*WORK ITEM:* Leave out the pictures and output the data verbatim.

*GIVEN MATERIAL:*
↓↓↓

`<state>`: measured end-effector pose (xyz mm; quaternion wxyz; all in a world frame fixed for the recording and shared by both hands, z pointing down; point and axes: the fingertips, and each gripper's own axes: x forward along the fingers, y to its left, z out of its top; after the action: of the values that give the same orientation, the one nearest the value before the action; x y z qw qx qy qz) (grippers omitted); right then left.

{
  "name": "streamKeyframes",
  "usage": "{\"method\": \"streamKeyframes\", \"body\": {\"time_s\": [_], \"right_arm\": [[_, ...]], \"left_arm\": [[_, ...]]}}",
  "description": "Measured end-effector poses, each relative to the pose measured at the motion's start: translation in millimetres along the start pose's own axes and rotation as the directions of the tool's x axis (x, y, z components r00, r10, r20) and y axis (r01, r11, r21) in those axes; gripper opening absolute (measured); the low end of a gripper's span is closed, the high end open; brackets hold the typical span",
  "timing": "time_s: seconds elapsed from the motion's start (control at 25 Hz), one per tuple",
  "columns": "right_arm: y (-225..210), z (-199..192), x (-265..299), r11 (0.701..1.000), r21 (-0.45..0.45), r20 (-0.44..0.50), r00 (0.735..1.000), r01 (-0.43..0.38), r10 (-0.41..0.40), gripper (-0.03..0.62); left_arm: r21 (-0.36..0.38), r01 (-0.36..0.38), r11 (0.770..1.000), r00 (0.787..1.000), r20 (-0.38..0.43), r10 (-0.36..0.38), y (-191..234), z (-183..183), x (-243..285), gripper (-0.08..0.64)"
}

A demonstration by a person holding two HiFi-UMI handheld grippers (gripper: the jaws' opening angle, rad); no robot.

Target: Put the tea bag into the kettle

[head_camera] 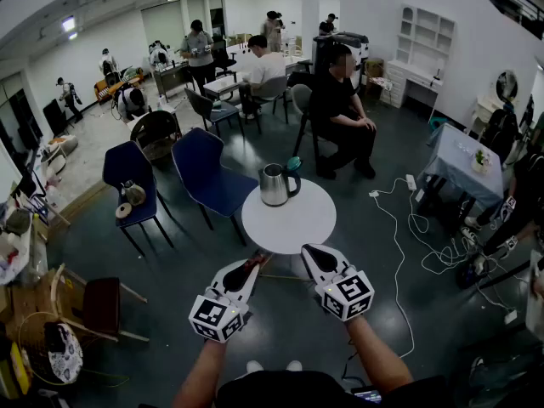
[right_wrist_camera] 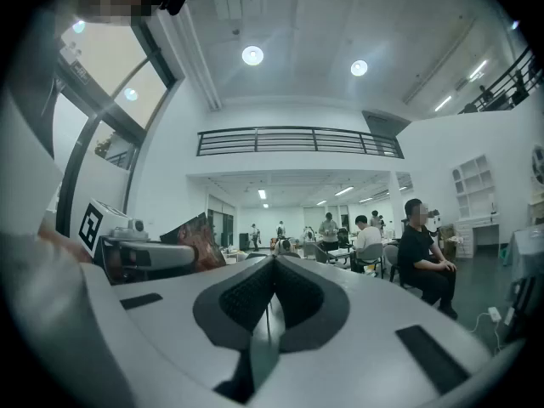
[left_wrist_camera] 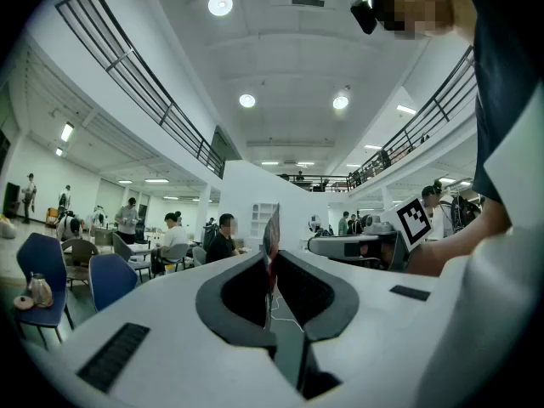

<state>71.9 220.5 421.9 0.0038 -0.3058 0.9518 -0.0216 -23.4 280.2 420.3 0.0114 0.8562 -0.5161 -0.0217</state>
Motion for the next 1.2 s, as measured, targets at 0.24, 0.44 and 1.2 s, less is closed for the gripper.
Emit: {"method": "streamKeyframes", "body": {"time_s": [0.24, 0.44, 1.2], "right_arm": [[-7.6, -1.1, -7.9, 1.000, 0.005, 0.002, 1.000, -0.006, 0.006, 0.015], [-15.2, -6.5, -11.6, 1.000, 0.001, -0.004, 1.000, -0.014, 0.014, 0.015], [-41.4, -20.3, -15.0, 1.000, -0.009, -0.025, 0.999, -0.029, 0.028, 0.015]], "left_arm": [[-0.007, -0.011, 1.000, 1.000, 0.002, 0.011, -8.4, -1.3, 5.9, 0.038], [-0.010, -0.018, 1.000, 1.000, 0.003, 0.018, -13.2, -5.0, 14.8, 0.038], [-0.062, -0.062, 0.996, 0.998, 0.004, 0.062, -16.1, -19.2, 30.6, 0.038]]}}
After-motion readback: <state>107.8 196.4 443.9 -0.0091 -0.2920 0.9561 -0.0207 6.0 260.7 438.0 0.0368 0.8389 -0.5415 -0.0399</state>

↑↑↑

*SOLUTION FOR THIS EXERCISE:*
`<state>`: measured end-effector pose (xyz mm; quaternion wxyz; all in a world frame fixed for the recording and shared by both hands, z pointing down; point and axes: the fingertips, and each gripper's own axes: x forward along the fingers, y to its left, z out of its top; after the action: of the values that give the same orientation, the one nearest the value before the action; x y z qw qx qy qz) (grippers omitted); right then left.

{
  "name": "streamKeyframes",
  "usage": "{\"method\": \"streamKeyframes\", \"body\": {\"time_s\": [_], \"right_arm\": [[_, ...]], \"left_arm\": [[_, ...]]}}",
  "description": "Measured end-effector poses, each relative to the pose measured at the motion's start: translation in millimetres along the start pose's own axes and rotation as the directions of the tool's x axis (x, y, z components r00, r10, r20) and y axis (r01, r11, r21) in those axes; gripper opening absolute (measured); the low end of a gripper's span is closed, the high end open; brackets hold the typical span",
  "timing": "time_s: seconds elapsed from the motion's start (control at 25 Hz), one per tuple",
  "columns": "right_arm: y (-225..210), z (-199..192), x (-265..299), r11 (0.701..1.000), r21 (-0.45..0.45), r20 (-0.44..0.50), r00 (0.735..1.000), r01 (-0.43..0.38), r10 (-0.41..0.40), gripper (-0.03..0.62); left_arm: r21 (-0.36..0.38), r01 (-0.36..0.38), r11 (0.770..1.000), r00 (0.787..1.000), r20 (-0.38..0.43), r10 (-0.36..0.38), y (-191..234), z (-183..183), x (-243..285), gripper (-0.08..0.64)"
}

A demonstration by a person holding two HiFi-UMI handheld grippers (gripper: the jaws' opening angle, rad); no robot.

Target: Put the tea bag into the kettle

[head_camera] 
[right_wrist_camera] 
[left_wrist_camera] 

<state>71.9 220.5 421.9 0.0038 -0.3058 0.9518 -0.0216 -23.4 280.2 420.3 0.0114 0.8562 -0.5161 -0.0217</state>
Motion for the next 1.2 s, as measured, targets at 0.24, 0.44 and 1.2 s, less is closed for the gripper.
Emit: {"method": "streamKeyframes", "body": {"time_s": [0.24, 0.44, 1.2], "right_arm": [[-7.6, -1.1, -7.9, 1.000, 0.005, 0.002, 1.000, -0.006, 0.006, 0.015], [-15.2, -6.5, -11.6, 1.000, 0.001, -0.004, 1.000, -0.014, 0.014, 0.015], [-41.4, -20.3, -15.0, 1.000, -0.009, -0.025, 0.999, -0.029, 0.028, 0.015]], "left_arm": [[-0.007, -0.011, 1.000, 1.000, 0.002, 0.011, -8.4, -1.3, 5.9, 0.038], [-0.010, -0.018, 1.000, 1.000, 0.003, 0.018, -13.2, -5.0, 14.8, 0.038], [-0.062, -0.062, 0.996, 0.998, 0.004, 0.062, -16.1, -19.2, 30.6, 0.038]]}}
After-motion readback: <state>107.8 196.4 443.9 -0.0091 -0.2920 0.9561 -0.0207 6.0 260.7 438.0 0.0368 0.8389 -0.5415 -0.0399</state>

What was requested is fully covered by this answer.